ARNAULT:  And I just — I am very happy. I think he has done something fantastic with Richemont, with Cartier, with Van Cleef. And I think he is independent. He wants to stay independent. And I agree completely on that.

SORKIN:  Bernard Arnault ending some of the takeover speculation just there on whether the company would want to buy Richemont. I think he probably would love to buy it, but clearly saying that that’s not in the cards at least right now. We’re going to hear a lot more from Bernard Arnault in the next hour.

PART III

ANDREW ROSS SORKIN:  Joe, here in Paris, we’ve been hearing all morning from the chairman and CEO of LVMH, Bernard Arnault. LVMH, of course, the premium sponsor of the Olympics. It’s the first deal of its kind for luxury brand and Arnault acquired the original crown jewel, Christian Dior back in 1984, since built an empire worth more than $320 billion. And I asked him at how he thinks about the future of this company.

BERNARD ARNAULT:  You know, in doing what I do for a long time now, every morning when I arrive in my office, I have fun. So I want to continue to have fun, such —

SORKIN:  What’s the most fun part for you?

ARNAULT:  Very simple. So, so, fun part is to be able to work with creators, whether it is designer, fashion designer, whether it is creators of big innovation in terms of tech also, and to see how this creation can be sold all over the planet, you know. And because it’s a mix between the high power of creativity, which is often completely disorganized, and the capacity you may have to organize very well the process of selling these products that people want all over the planet.

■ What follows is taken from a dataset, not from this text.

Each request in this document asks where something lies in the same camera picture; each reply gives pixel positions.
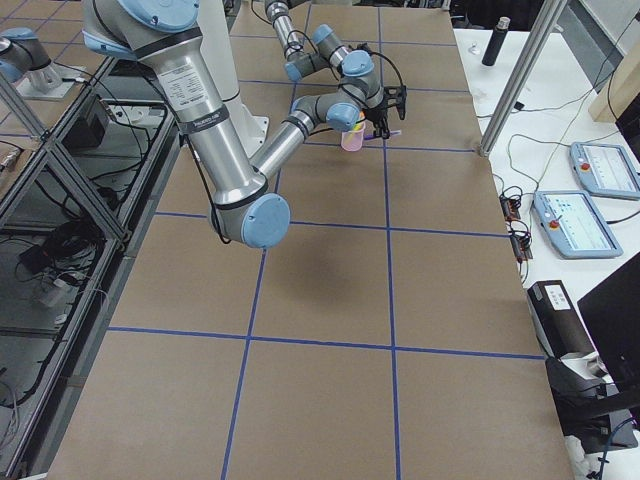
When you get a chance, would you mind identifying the pink mesh pen holder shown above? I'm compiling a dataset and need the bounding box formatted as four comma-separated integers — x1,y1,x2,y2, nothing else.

SORKIN:  What is that you think that you do — you have done to consistently recreate brands, often taking brands that may even feel tired and finding ways to remake them? What is that? What is that that you have managed to figure out?

ARNAULT:  I think it’s a combination between the products, the image, and the people. And it’s really very delicate combination, for the success of which you have to be passionate. It cannot be done overnight. And when you have for a brand, like for instance, Louis Vuitton, or Christian Dior, you should stick to it, whatever happened, you stick to it. And the goal is not — is not, it’s what I say to my people, to make money.

SORKIN:  It’s not to make money.

ARNAULT:  No. The goal is to increase and continue desirability of what you do long term. That’s — that’s the goal. And I say all the time to my teams, don’t think of money. Profitability is a consequence of the desirability that you create, that we create together or your brand.

SORKIN:  A lot of lessons in the words of Bernard Arnault. And I got to tell you, guys, the reverence that the other CEOs around the world have for Bernard Arnault was remarkable. Just last evening at this gala that opened it that he hosted along with Brian Roberts, of course, runs Comcast, our parent company, the number of well-wishers and folks who were just besieging this man to thank — not just to thank him for the party but to gain his wisdom and almost touch him was unbelievable.